Two novel C-terminal resistance-related mutations have been found in HIV-1C, M357R in CN and E529D in RNH. The former is more likely to display a distinguishable phenotype, as it substitutes a polar, charged residue (R) for a nonpolar counterpart (M). To the best of our knowledge, this is the first report of an HIV-1 non-B subtype-specific mutation occurring in the RT C-terminal portions of viruses infecting patients under treatment failure. The mutation E529D also was selected among global HIV-1B strains; however, the low number of RNH sequences from drug-resistant strains of non-B subtypes did not allow us to evaluate whether the mutation could be selected in other HIV-1 subtypes and/or recombinant forms. Although one fifth of RTI-resistant Brazilian HIV-1C selected the E529D mutation, the same was not observed among global HIV1-C strains. Phenotypic studies are warranted to evaluate the detailed impact of these changes on drug resistance and RT fitness in different HIV-1 genetic forms.

We were unable to analyze associations of specific mutations with antiretroviral treatment since drug schemes were always multiple combinations, and especially with regard to nucleoside RT inhibitors, all schemes used in our analyzed patients used two drugs of that class. However, possible specific drugs that could be specifically analyzed are AZT and NVP, by surveying patients exclusively exposed to AZT monotherapy in the early days of HIV treatment and patients exposed to NVP monotherapy against mother-to-child transmission in some African countries. Those sequences and associated clinical history could be retrieved from the Los Alamos National Laboratory HIV Sequence Database. We found 78 HIV-1B-, 12 HIV-1C-, and 19 CRF01-AE-infected patients subjected to AZT monotherapy in the Los Alamos database. No significant differences between drug-naive and AZT-experienced patients were found in the frequency of the M357R mutation, whereas very limited sequences had the 529 position available. For NVP monotherapy, over 500 HIV-1C patients were retrieved, but only 26 with position 357 were available. Most importantly, a borderline significant p-value (.05) was found when comparing these patients to drug-naive HIV-1C, where the frequency of M357R decreased from 24% in the latter to 7.6% in the former. For the other subtypes (A and D), no significant differences were found between drug-naive and NVP-exposed patients.

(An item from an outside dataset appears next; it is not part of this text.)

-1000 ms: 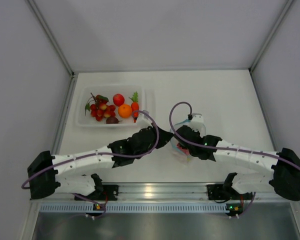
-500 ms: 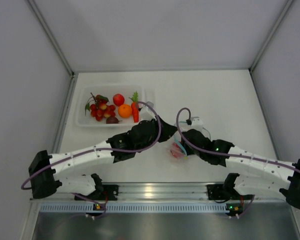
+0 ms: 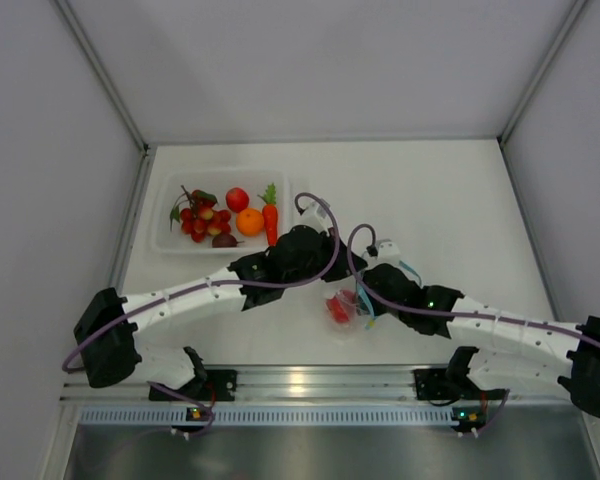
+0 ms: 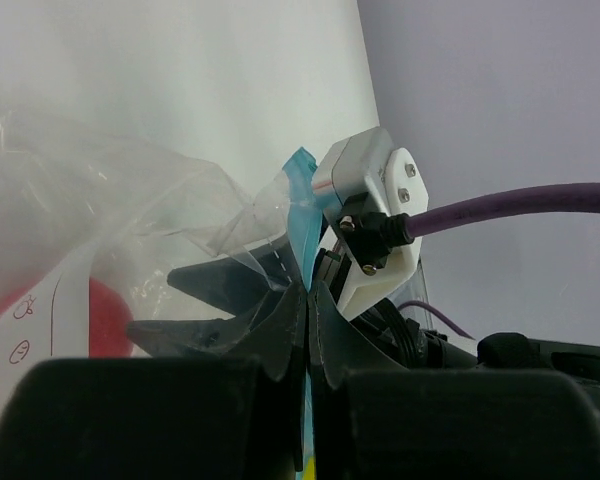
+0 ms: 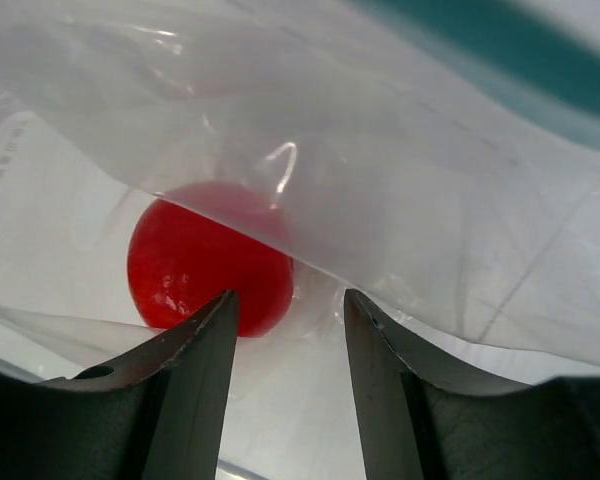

These data suggest that, as seen in Table 3, NVP antagonizes the selection of that mutation by NRTI in HIV-1C. These findings further highlight the impact of specific drug resistance mutations on the development of resistance in distinct HIV-1 subtypes.

Despite the sample size limitation and the retrospective nature of this study, we think it brings relevant information on the development of C-terminal CN and RNH mutations in different HIV-1 subtypes, especially in HIV-1C, the most prevalent worldwide.2 While most C-terminal RT mutations previously described for HIV-1B also occur in HIV-1C,30 this work showed that some of them display subtype-specific predominance and others even occur in specific subtypes. Another major limitation of our study is that, we were unable to infer clinical implications of the two novel mutations identified herein. Additional research is warranted to unveil the mechanisms of action and the phenotypic impact of these mutations in drug resistance of non-B subtypes, as treatment rolls out throughout the developing world, where they predominate.

Contributor Information

Collaborators: for the Brazilian Consortium for the Study of HIV-1 Subtype C

Acknowledgments

This work was supported by grants of the Rio de Janeiro State Science E-26/103.059/2011 and E-26/111.172/2011 to M.A.S., of intramural grants of the Brazilian National Cancer Institute (INCA) to M.A.S., of the Brazilian Ministry of Health to M.A.S., and A.T. Brazilian Consortium for the Study of HIV-1 Subtype C members in alphabetical order: C.M.A., Brunna M. Alves, Monica B. Arruda, M.F.M.B., Lídia T. Boullosa, Rodrigo D. Cunha, Diana Mariani, Ana M. B. Martinez, Claudia P. Muniz, Isabel M. Prellwitz, A.F.S., Tomoko Sasazawa, Raul Mendoza-Sassi, Jussara Silveira, Esmeralda A. Soares, M.A.S., A.K.P.S., Eduardo Sprinz, and Theodoro Süffert, A.T.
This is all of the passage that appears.